The shadow glided forward.
“I’m sorry—” Sigourney fell silent in mid-sentence. Her gaze turned blank. Thick red drops slid from her eyes, ears, and mouth, painting crimson tracks down her pale face.
A gloved hand reached over Sigourney’s shoulder to the keyboard. The video stopped.
He’d killed her. I couldn’t explain how I knew it was a he, but I felt it deep in the pit of my stomach. He’d murdered Sigourney and he hadn’t bothered to delete the video. The brutality of it was shocking. He just erased her like she was never there. Without laying a finger on her.
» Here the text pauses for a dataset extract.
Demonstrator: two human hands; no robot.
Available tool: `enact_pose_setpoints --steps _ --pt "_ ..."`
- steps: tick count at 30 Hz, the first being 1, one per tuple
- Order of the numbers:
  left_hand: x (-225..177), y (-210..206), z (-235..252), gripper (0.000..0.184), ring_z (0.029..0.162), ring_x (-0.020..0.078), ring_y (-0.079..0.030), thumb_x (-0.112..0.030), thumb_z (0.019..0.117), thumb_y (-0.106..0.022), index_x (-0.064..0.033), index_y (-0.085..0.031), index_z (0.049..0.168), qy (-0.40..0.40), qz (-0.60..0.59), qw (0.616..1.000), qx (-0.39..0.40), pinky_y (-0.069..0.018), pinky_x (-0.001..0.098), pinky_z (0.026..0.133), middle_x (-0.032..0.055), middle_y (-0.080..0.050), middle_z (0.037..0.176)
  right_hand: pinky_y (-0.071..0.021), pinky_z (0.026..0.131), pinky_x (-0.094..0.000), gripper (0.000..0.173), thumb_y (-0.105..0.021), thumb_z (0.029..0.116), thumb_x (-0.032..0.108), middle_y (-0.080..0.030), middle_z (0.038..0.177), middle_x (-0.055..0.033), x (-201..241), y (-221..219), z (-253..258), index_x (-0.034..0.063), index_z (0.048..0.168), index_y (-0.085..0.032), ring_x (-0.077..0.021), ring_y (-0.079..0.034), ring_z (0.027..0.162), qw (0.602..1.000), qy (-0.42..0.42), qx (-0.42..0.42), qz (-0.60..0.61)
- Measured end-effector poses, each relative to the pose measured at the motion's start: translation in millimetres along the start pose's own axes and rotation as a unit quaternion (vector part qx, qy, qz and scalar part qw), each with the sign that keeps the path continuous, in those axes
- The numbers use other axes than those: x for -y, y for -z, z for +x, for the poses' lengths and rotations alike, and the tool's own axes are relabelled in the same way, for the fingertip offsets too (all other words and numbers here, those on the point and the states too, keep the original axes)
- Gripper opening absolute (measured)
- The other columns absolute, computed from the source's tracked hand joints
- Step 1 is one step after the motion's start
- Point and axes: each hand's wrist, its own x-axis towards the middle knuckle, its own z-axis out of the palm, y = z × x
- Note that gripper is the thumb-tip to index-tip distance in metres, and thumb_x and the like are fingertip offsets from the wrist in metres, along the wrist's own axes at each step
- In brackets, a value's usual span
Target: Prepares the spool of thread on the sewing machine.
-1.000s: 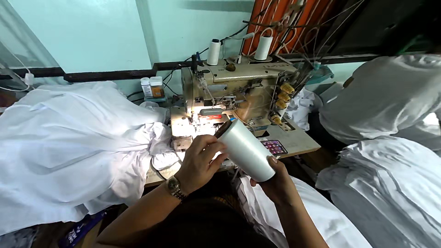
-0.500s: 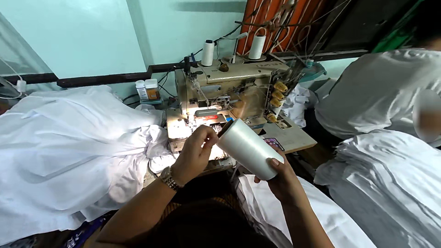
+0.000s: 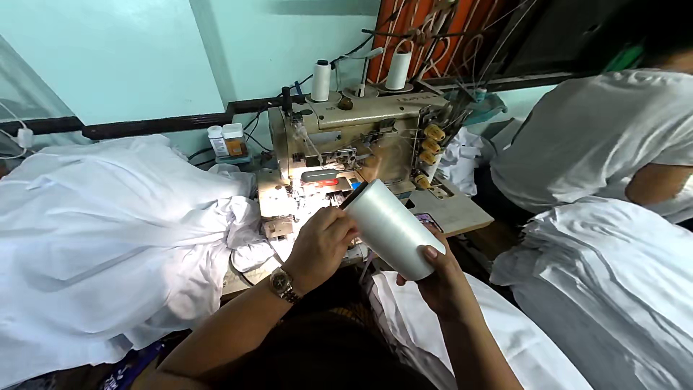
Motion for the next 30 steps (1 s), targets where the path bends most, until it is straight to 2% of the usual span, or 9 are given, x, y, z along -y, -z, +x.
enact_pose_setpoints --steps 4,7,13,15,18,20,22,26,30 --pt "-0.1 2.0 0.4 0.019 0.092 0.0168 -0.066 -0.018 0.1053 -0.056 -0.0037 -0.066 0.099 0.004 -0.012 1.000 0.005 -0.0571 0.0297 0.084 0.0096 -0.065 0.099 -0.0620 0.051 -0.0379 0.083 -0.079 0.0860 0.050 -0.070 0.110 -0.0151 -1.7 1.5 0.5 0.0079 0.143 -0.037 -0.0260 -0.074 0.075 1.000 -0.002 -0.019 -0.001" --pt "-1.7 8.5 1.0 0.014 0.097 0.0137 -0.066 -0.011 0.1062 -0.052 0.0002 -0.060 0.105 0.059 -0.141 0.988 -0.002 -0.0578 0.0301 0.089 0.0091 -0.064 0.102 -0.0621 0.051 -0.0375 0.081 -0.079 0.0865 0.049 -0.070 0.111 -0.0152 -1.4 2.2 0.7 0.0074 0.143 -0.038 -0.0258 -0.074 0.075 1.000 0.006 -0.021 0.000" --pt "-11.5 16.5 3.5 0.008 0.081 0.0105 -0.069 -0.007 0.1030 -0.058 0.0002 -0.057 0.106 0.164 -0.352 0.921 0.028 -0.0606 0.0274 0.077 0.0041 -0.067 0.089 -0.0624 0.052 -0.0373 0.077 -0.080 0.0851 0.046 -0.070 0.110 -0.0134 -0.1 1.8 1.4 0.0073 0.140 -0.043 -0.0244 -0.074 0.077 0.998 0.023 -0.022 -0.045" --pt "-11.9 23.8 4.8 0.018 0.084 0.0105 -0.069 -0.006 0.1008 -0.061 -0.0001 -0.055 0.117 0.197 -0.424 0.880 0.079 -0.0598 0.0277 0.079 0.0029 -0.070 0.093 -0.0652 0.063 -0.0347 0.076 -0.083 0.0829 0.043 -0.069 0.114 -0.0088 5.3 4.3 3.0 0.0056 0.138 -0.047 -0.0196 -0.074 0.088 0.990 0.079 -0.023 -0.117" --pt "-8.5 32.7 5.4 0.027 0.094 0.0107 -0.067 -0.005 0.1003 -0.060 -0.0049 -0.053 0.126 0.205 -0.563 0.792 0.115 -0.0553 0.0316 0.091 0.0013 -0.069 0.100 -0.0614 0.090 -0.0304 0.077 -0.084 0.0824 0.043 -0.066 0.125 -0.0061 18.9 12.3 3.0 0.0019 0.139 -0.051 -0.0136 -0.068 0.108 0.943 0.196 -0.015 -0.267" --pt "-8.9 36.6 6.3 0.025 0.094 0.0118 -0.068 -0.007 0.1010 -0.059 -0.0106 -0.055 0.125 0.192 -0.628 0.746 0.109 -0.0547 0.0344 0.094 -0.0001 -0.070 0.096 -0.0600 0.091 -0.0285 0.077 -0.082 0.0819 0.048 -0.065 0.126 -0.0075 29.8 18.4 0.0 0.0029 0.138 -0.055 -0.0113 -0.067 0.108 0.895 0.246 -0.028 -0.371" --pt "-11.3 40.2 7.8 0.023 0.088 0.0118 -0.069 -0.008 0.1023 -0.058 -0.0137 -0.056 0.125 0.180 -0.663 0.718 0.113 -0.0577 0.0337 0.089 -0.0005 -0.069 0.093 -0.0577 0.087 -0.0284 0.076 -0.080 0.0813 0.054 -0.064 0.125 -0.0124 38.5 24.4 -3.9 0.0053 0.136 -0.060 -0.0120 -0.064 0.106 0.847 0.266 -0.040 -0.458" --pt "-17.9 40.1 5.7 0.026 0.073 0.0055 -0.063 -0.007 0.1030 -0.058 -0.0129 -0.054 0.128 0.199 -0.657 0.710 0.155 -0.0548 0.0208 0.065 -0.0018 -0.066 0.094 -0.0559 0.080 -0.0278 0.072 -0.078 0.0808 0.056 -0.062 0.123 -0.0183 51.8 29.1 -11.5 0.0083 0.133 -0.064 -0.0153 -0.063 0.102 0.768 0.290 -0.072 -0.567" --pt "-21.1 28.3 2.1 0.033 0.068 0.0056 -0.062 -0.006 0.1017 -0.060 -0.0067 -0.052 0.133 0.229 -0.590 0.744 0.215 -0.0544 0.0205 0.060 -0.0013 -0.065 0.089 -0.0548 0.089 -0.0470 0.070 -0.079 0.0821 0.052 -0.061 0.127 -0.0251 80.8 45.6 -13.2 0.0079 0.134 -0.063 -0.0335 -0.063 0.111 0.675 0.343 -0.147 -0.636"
If he came for my family and I wasn’t here, he would slaughter everyone.
Runa wiped her tears with her fingers. Her words came out sharp, as if they cut her mouth. “What kind of magic is that?”
“Probably a carnifex mage,” I said. The instant internal injury fit their MO. Carnifexes normally went for the heart, not the brain. Anything protected by bone presented difficulty to them. If he was a carnifex, he was experienced and powerful.
“What’s a carnifex?”
“A butcher,” Bern said. “They cause lesions in internal organs.”
She wiped her eyes again. The tears just kept running, and she kept flicking them away, her gaze locked on the screen.
A long, torturous minute slid by. I wished I could make it better. I wished so much that I could hug her, wave a magic wand, and undo all of this.
“What do we do now?” Runa asked.
“We go through your mother’s accounts and her forensic testimony files.”
“She kept meticulous records,” Bern said.
“That’s it?” Runa’s voice vibrated with anger. “We look at files?”
“Yes,” I told her.
“I just watched some prick murder my mother! We need to find him, so I can kill him. I’ll poison him and fix him and poison him again until he can’t take any more.”
I understood. I wanted to find him too and make him regret ever being born. And when I found him, I would make sure he would never do that to another person. But right now, Runa needed cold water, not more gas on the fire.
“Okay,” I said. “Where do we start looking?”
“I don’t know. You’re the investigator.”
I stepped to the laptop, rewinded the video, and restarted it just as the shadow entered the room. “What we have here is a human dressed in dark grey. His face is covered with a mask, his hands are gloved. We can’t even be certain it’s a he, although judging by the height, this is probably an adult male. It could be a very tall woman. We don’t know the exact nature of his magic, who he works for, or why he killed your mother.”